MATERIAL FOR THE TASK

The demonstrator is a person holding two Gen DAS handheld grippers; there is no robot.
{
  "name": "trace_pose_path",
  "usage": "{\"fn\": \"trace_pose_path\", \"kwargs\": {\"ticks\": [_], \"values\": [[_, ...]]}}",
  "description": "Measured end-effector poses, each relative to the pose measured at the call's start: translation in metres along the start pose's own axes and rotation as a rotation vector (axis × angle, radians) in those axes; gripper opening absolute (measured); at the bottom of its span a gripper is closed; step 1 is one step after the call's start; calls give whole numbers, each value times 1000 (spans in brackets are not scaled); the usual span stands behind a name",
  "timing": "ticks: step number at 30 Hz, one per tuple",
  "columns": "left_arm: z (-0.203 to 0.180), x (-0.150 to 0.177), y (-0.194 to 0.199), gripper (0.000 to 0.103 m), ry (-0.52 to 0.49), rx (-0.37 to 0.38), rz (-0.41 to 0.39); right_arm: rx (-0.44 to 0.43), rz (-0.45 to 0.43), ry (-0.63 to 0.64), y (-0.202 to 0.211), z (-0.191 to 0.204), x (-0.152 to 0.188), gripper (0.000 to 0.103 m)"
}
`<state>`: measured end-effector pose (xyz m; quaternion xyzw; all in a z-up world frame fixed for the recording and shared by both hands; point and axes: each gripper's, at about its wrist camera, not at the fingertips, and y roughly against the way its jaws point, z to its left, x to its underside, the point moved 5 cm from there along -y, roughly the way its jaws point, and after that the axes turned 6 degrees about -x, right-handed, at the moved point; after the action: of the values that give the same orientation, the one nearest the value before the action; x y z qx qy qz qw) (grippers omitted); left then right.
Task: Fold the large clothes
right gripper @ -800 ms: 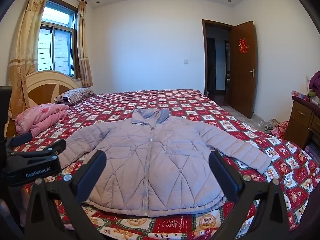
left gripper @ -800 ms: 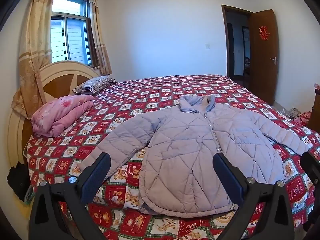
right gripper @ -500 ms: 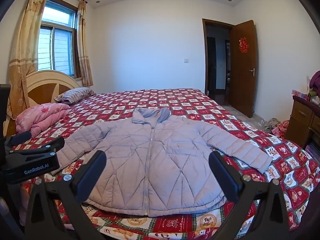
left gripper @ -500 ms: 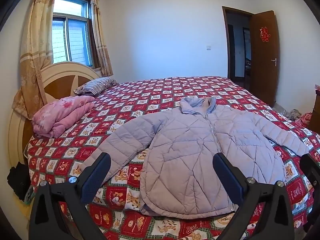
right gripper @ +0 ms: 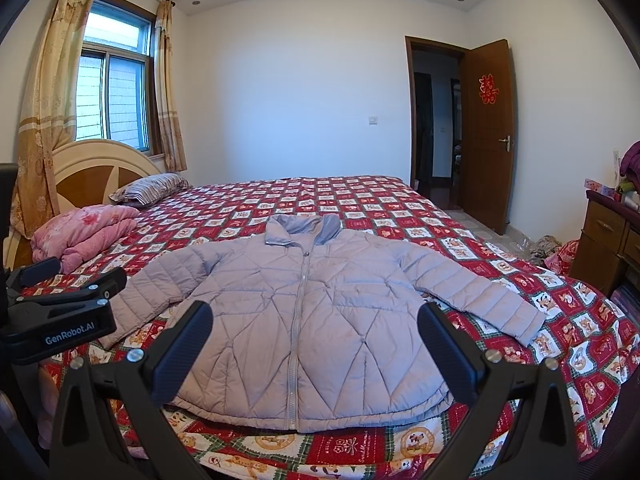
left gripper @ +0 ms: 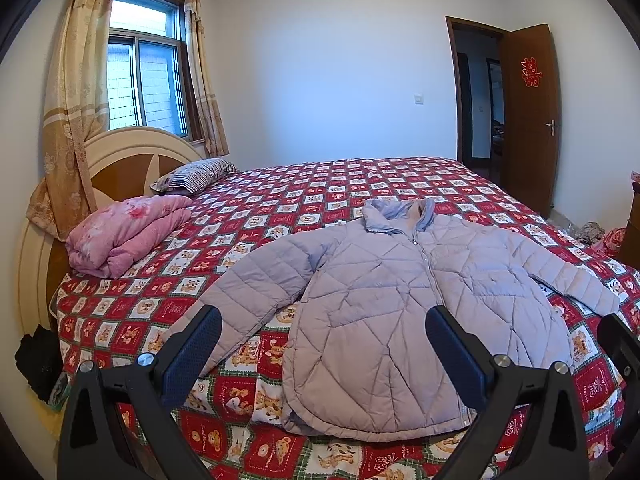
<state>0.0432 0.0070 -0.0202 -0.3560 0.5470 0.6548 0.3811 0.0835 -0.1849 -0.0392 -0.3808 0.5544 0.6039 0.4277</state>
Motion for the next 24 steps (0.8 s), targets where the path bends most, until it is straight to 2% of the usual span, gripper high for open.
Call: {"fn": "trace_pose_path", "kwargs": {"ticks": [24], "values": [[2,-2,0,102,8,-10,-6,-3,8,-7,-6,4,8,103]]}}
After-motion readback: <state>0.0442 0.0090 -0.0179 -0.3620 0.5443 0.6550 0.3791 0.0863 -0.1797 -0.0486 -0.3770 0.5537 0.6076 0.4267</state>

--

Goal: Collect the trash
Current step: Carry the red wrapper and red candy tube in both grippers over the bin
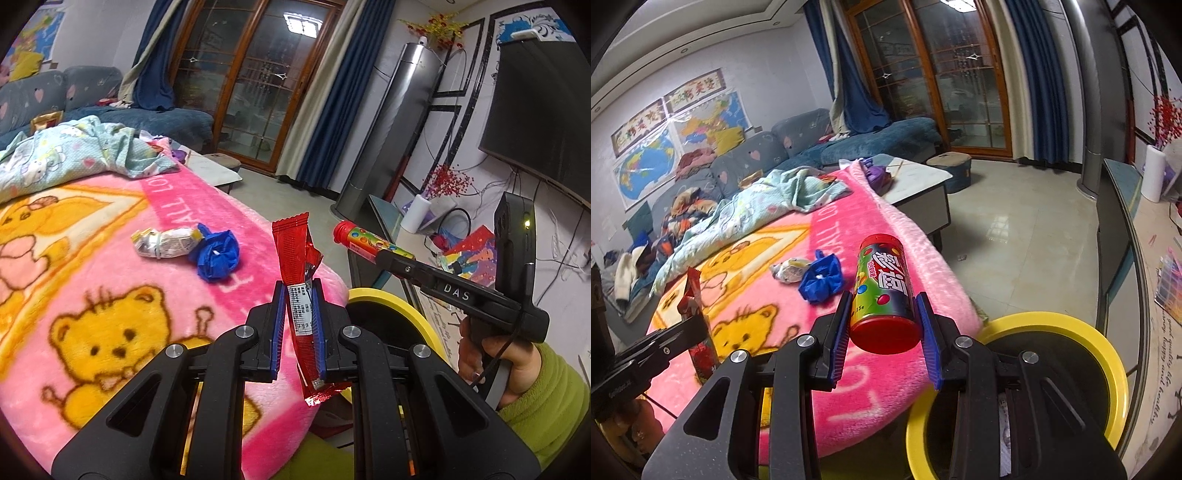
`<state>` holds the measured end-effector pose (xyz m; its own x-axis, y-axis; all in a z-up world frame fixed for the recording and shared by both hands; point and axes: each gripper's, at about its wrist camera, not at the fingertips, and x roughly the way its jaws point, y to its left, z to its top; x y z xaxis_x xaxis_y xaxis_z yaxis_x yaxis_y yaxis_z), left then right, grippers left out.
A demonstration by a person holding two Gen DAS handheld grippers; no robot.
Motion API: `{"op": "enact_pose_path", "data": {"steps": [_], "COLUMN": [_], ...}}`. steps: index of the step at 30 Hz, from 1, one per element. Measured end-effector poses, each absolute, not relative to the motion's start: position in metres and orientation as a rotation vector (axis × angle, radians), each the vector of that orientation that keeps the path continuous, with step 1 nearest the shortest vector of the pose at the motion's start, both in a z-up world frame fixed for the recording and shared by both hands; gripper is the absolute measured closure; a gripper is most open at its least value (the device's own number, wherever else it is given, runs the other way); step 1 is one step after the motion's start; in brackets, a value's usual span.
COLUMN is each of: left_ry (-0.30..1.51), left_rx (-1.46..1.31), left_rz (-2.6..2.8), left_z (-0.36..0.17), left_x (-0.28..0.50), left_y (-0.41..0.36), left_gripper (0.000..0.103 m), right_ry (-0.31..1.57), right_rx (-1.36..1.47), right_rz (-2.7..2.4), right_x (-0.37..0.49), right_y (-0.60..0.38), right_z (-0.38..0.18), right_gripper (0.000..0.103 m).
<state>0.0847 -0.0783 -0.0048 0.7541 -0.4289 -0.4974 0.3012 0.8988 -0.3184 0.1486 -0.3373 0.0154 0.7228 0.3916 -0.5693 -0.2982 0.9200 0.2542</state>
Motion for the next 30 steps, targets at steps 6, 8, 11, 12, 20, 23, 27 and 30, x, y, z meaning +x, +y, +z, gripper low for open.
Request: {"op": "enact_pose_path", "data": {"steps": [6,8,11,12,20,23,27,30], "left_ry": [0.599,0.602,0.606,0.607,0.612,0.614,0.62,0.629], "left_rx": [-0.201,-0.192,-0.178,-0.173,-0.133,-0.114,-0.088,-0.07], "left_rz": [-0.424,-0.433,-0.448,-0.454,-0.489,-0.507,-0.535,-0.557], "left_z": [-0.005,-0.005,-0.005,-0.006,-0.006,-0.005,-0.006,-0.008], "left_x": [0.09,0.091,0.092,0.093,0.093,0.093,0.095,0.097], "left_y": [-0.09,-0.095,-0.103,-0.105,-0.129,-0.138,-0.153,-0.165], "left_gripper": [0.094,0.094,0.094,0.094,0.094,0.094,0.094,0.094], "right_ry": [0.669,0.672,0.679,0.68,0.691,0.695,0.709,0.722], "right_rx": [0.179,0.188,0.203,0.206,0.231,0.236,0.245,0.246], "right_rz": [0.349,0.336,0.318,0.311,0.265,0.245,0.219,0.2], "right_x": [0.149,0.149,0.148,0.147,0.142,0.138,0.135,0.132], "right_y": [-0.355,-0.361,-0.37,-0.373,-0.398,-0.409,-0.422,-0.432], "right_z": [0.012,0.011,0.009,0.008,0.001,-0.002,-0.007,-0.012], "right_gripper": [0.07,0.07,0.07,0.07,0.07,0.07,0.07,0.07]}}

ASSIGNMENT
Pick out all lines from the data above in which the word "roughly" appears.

EXERCISE RESULT
`<state>`: measured end-effector pose (xyz m; quaternion xyzw; all in a z-up world frame fixed for the recording and shared by both hands; point and axes: each gripper's, at about its wrist camera, not at the fingertips, and y roughly against the way its jaws point, z to its left, x to its underside, the point moved 5 cm from there along -y, roughly the way its jaws point, and after that the axes turned 6 degrees about -x, right-handed, at the moved point; after the action: of the values that give the same orientation, the one nearest the value before the action; x y z qx qy qz qw) (grippers omitted); left then right.
`<state>` holds the measured end-effector pose (xyz m; its own x-axis, y-axis; all in a z-up world frame fixed for the recording and shared by both hands; point and axes: each gripper's, at about its wrist camera, not at the fingertips, and x roughly the way its jaws point, y to its left, z to its top; x y z xaxis_x xaxis_y xaxis_z yaxis_x yaxis_y yaxis_z), left then right, grippers left out.

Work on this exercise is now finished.